▶ _Task to carry out_:
The answer is all of the data repeated exactly, with each picture omitted.

* * *

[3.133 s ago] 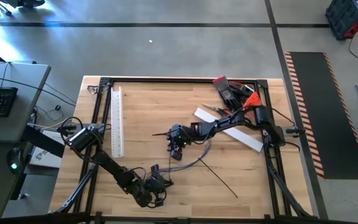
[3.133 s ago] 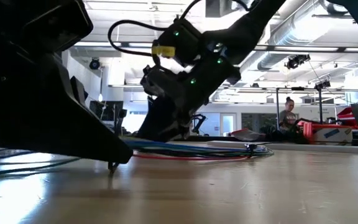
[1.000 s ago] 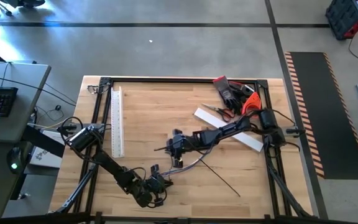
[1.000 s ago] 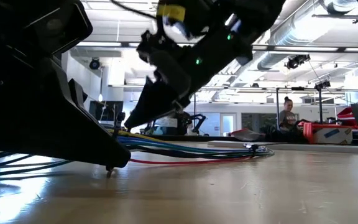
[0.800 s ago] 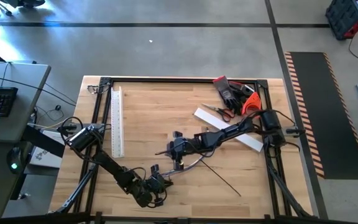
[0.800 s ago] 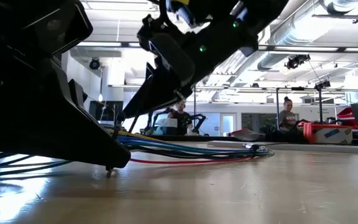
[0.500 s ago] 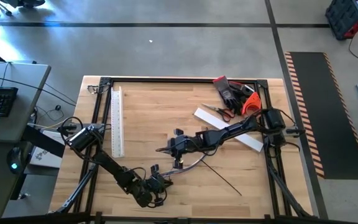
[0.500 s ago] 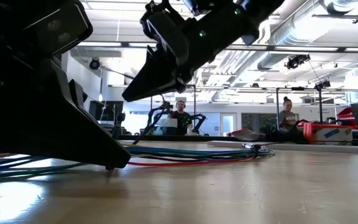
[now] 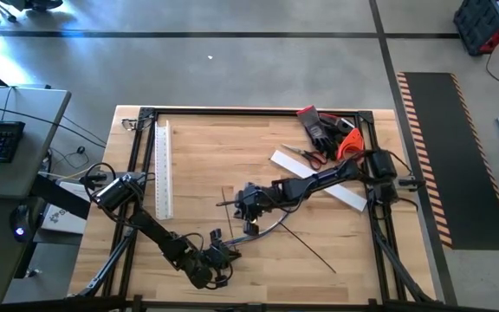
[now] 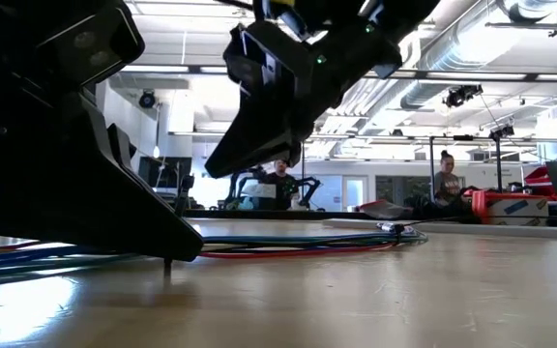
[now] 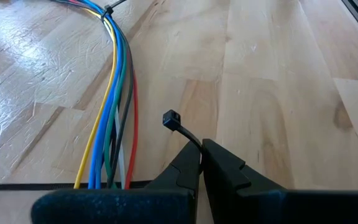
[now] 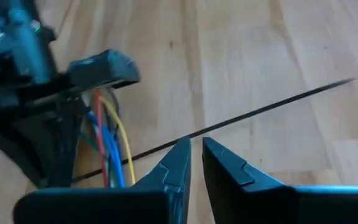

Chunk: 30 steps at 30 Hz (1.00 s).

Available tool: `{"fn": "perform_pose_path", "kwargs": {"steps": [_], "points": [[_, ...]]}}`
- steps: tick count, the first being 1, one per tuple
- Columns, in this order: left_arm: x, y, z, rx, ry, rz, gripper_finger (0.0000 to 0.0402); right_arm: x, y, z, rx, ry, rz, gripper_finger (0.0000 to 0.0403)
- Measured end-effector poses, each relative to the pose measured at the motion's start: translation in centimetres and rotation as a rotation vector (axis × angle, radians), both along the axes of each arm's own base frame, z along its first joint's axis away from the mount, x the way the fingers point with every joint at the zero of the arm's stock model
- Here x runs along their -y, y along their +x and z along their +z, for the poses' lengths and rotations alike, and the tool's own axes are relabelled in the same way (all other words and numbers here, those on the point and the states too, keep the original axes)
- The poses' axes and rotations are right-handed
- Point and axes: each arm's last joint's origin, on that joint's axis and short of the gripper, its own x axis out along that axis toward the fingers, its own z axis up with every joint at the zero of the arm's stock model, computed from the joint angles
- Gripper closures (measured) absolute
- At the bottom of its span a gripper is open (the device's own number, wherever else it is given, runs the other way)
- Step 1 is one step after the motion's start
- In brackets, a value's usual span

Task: Ziptie cables
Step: Wrap the zip tie on the cable

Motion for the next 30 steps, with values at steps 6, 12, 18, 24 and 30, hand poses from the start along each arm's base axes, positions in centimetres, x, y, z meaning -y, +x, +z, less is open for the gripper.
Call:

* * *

▶ _Answer section_:
[3.133 s ago] 
[3.133 s ago] 
[1.000 s ago] 
[1.000 s ago] 
[0.800 s ago] 
[0.800 s ago] 
[0.500 s ago] 
[0.500 s ago] 
[now] 
[now] 
[now] 
[now] 

Chunk: 30 steps at 30 Hz (1.00 s).

Available tool: `{"fn": "perform_pose_path", "kwargs": {"steps": [_], "points": [[_, ...]]}}`
- steps: tick count, the first being 1, one per tuple
- Columns, in this order: left_arm: x, y, z, rx, ry, rz, gripper_finger (0.0000 to 0.0402); right_arm: x, y, z, rx, ry, rz, gripper_finger (0.0000 to 0.0403)
- Measured end-effector poses, each relative to the pose measured at the motion's start: translation in centimetres and rotation as a rotation vector (axis × angle, radians), both along the axes of each arm's own base frame, z along its first joint's axis away from the mount, x the way the fingers point with every joint at the zero of the arm's stock model
- Here x runs along their -y, y along their +x and z along their +z, for the poses' lengths and rotations alike, and the tool's own axes are relabelled in the same way (all other words and numbers here, those on the point and the states too, keep the original axes)
- The poses' axes and rotations are right-handed
- Point and axes: each arm's last joint's origin, on that joint's axis and short of the gripper, its own x axis out along that axis toward the fingers, its own z axis up with every joint at the zero of the arm's stock model, computed from the joint angles
- Gripper closures (measured) absolute
- At the bottom of its span a gripper is open (the device's own number, wherever else it is given, runs the other way)
- Step 1 is one step after the motion's start
- In brackets, a value's usual span

Task: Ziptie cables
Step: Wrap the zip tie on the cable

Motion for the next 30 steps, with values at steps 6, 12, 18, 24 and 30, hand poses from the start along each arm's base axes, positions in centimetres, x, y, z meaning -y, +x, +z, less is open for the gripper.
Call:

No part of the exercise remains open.